See the API reference for all parameters.
pip install 'geneva[udf-text-sentence-transformers]'
Sentence Transformer models run locally on your workers — there are no API calls and no
per-token costs. This makes them a good fit for large-scale embedding jobs where cost is a
concern.
Embeddings
Compare a lightweight and a high-quality model side by side:
from geneva.udfs import sentence_transformer_udf
table.add_columns({
# Lightweight default model — fast, CPU-friendly
"embedding_mini": sentence_transformer_udf(
column="body",
model="sentence-transformers/all-MiniLM-L6-v2",
),
# Larger model with GPU acceleration
"embedding_bge": sentence_transformer_udf(
column="body",
model="BAAI/bge-large-en-v1.5",
num_gpus=1.0,
),
})
GPU acceleration
Sentence Transformer models can run on CPU or GPU. Smaller models like all-MiniLM-L6-v2
work well on CPU, but larger models like bge-large-en-v1.5 benefit significantly from GPU
acceleration.

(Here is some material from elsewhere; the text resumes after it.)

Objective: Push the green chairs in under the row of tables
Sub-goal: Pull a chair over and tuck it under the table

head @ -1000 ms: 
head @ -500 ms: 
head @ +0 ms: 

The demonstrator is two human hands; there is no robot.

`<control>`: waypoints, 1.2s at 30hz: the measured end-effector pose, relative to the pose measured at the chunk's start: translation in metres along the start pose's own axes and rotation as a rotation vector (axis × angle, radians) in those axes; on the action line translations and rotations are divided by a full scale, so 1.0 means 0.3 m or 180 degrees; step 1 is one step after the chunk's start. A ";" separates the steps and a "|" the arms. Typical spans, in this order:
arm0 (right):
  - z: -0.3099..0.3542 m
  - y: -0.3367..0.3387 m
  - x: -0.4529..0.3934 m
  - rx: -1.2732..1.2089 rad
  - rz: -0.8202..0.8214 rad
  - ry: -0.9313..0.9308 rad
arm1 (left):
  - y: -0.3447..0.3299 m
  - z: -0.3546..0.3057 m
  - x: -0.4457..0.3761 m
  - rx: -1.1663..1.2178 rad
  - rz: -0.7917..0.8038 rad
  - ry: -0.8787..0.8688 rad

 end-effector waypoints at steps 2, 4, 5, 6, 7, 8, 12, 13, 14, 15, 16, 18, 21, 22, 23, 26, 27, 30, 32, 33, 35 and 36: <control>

Use the num_gpus parameter to request GPU resources for a worker:
# CPU-only (default) — suitable for lightweight models
sentence_transformer_udf(column="body", model="sentence-transformers/all-MiniLM-L6-v2")
# GPU-accelerated — recommended for larger models
sentence_transformer_udf(column="body", model="BAAI/bge-large-en-v1.5", num_gpus=1.0)
Setting num_gpus to a fractional value (e.g., 0.5) tells the
Ray scheduler
to co-locate multiple workers on the same physical GPU. For example, two UDFs with
num_gpus=0.5 will be scheduled on a single GPU. Note that Ray does not enforce GPU memory
limits — it is your responsibility to ensure the combined models fit in GPU memory.